Problem to work on: The full listing should be transcribed verbatim.

==========

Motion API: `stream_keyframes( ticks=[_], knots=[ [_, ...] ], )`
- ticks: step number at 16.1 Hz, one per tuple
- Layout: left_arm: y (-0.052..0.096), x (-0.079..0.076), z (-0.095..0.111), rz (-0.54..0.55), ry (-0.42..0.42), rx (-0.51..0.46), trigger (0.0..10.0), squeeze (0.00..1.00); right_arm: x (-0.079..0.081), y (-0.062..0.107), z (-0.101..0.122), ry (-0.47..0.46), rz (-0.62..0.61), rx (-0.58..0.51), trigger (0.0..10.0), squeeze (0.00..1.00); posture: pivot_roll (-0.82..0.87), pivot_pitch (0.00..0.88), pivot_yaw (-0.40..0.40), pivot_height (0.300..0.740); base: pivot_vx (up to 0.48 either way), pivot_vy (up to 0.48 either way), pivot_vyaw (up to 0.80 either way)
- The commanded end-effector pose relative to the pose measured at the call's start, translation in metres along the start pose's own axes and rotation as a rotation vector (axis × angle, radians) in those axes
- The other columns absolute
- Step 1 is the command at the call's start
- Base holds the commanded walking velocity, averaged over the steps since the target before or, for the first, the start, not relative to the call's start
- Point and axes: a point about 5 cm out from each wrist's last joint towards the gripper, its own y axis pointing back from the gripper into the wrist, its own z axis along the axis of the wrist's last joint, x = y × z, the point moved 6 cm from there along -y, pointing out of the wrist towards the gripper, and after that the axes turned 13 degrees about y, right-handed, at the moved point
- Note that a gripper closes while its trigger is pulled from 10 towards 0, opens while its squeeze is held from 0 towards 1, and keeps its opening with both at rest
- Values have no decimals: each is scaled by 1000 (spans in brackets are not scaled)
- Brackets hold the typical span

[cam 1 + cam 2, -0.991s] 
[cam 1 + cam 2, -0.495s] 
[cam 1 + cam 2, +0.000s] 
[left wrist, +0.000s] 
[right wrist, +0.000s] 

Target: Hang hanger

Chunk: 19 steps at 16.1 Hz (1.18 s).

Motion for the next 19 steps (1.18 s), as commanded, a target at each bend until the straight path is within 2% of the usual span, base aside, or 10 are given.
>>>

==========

Task solution:
Motion API: `stream_keyframes( ticks=[_], knots=[ [_, ...] ], )`
- ticks: step number at 16.1 Hz, one per tuple
- Layout: left_arm: y (-0.052..0.096), x (-0.079..0.076), z (-0.095..0.111), rz (-0.54..0.55), ry (-0.42..0.42), rx (-0.51..0.46), trigger (0.0..10.0), squeeze (0.00..1.00); right_arm: x (-0.079..0.081), y (-0.062..0.107), z (-0.101..0.122), ry (-0.47..0.46), rz (-0.62..0.61), rx (-0.58..0.51), trigger (0.0..10.0), squeeze (0.00..1.00); posture: pivot_roll (-0.82..0.87), pivot_pitch (0.00..0.88), pivot_yaw (-0.40..0.40), pivot_height (0.300..0.740); base: pivot_vx (up to 0.48 either way), pivot_vy (up to 0.48 either way), pivot_vyaw (up to 0.80 either way)
- The commanded end-effector pose relative to the pose measured at the call's start, translation in metres along the start pose's own axes and rotation as a rotation vector (axis × angle, radians) in those axes
- The other columns absolute
- Step 1 is the command at the call's start
- Base holds the commanded walking velocity, averaged over the steps since the target before or, for the first, the start, not relative to the call's start
- Point and axes: a point about 5 cm out from each wrist's last joint towards the gripper, its own y axis pointing back from the gripper into the wrist, its own z axis along the axis of the wrist's last joint, x = y × z, the point moved 6 cm from there along -y, pointing out of the wrist towards the gripper, and after that the axes turned 13 degrees about y, right-handed, at the moved point
- Note that a gripper closes while its trigger is pulled from 10 towards 0, opens while its squeeze is held from 0 towards 1, and keeps its opening with both at rest
- Values have no decimals: each is scaled by 1000 (spans in brackets are not scaled)
- Brackets hold the typical span

[cam 1 + cam 2, -0.991s] 
[cam 1 + cam 2, -0.495s] 
[cam 1 + cam 2, +0.000s] 
[left wrist, +0.000s] 
[right wrist, +0.000s] 

Target: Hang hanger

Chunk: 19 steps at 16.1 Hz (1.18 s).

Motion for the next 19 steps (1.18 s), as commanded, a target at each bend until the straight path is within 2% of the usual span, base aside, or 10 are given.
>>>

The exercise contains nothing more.